Coming up with a sustainable formula for an ecosystem in a country so vast and varied, that is where the challenge lies. The deepest, most hidden corners of India are where the talent lies. How does one reach those? The Government’s flagship scheme, the Khelo India scholarship, despite good intentions may lack in this aspect because it seeks to target elite athletes which fall under the U17 age group.
Promote and Fund:
Just investing in the sport is never the way out. To reach the maximum one can of the target audience, funding is necessary beyond the sport and its infrastructure. It needs to be sold to the general masses which would then aid in further creating awareness.
In relation to this, rewarding star power would go a long way in encouraging more of the masses. This is something the Haryana government has achieved to a great extent which is why the state produces elite athletes regularly across a myriad of sports.

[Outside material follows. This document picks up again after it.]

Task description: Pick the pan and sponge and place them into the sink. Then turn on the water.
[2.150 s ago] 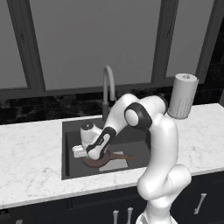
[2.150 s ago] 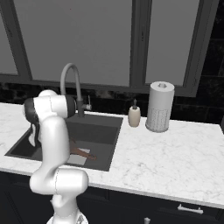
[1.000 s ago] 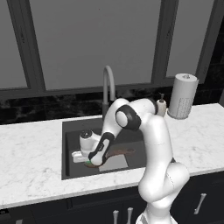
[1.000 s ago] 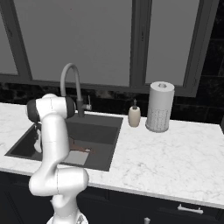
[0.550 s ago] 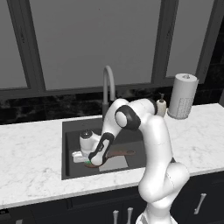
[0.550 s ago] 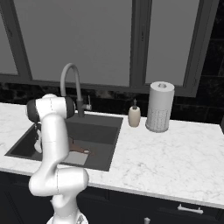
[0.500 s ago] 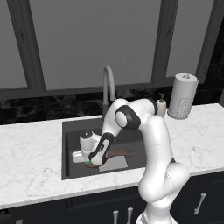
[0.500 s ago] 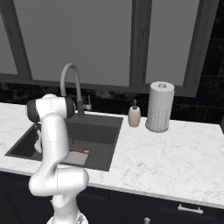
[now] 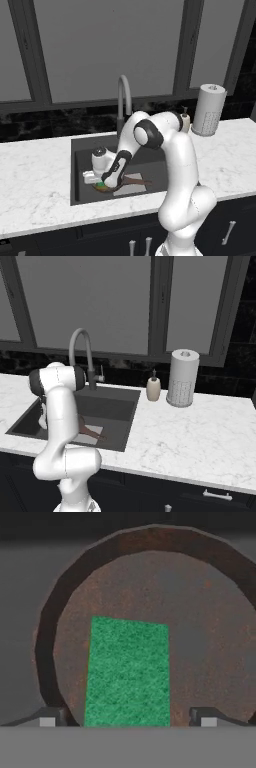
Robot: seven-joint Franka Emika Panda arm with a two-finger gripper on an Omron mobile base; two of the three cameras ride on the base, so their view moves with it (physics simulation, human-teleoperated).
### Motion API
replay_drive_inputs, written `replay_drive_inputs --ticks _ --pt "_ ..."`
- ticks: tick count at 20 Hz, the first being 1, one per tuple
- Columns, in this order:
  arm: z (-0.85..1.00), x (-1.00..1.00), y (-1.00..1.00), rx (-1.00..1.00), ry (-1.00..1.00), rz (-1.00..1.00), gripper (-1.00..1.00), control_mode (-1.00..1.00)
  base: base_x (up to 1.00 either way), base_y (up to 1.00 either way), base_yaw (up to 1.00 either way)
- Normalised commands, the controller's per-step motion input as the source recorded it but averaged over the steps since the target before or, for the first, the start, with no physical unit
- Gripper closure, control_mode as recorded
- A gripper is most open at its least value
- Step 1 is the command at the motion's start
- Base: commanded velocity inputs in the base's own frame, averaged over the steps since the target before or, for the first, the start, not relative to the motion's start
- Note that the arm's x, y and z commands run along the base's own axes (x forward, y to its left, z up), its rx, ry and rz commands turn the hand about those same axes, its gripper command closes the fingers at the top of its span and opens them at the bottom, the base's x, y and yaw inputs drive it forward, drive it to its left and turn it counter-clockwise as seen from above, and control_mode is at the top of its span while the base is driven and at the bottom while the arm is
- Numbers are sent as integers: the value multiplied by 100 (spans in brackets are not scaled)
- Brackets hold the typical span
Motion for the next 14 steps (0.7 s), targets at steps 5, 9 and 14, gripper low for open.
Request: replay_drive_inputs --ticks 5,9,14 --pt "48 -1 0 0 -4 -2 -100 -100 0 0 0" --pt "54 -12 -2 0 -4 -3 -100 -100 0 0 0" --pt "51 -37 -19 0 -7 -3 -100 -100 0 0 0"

Unified Action Development Program
Provide Sports Promoters the opportunity to positively impact the development of the sport by integrating efforts across the vertical.
The culture of making heroes out of sportspersons in the country is an extremely toxic one which often leads the sport into stagnation. Pooling in all your resources to support a single athlete is never the way out. The scopes need to be broadened to see that a sport, any particular sport is taken care of at every possible level.
This is why India needs to look at the bigger picture when it comes to developing sports in the country. An athlete centric approach is an extremely negligent one. Rather, if time, effort and monetary resources were put into the aspects described above, we would not only ensure a healthy, flourishing ecosystem but surely keep producing champions for the generations to come.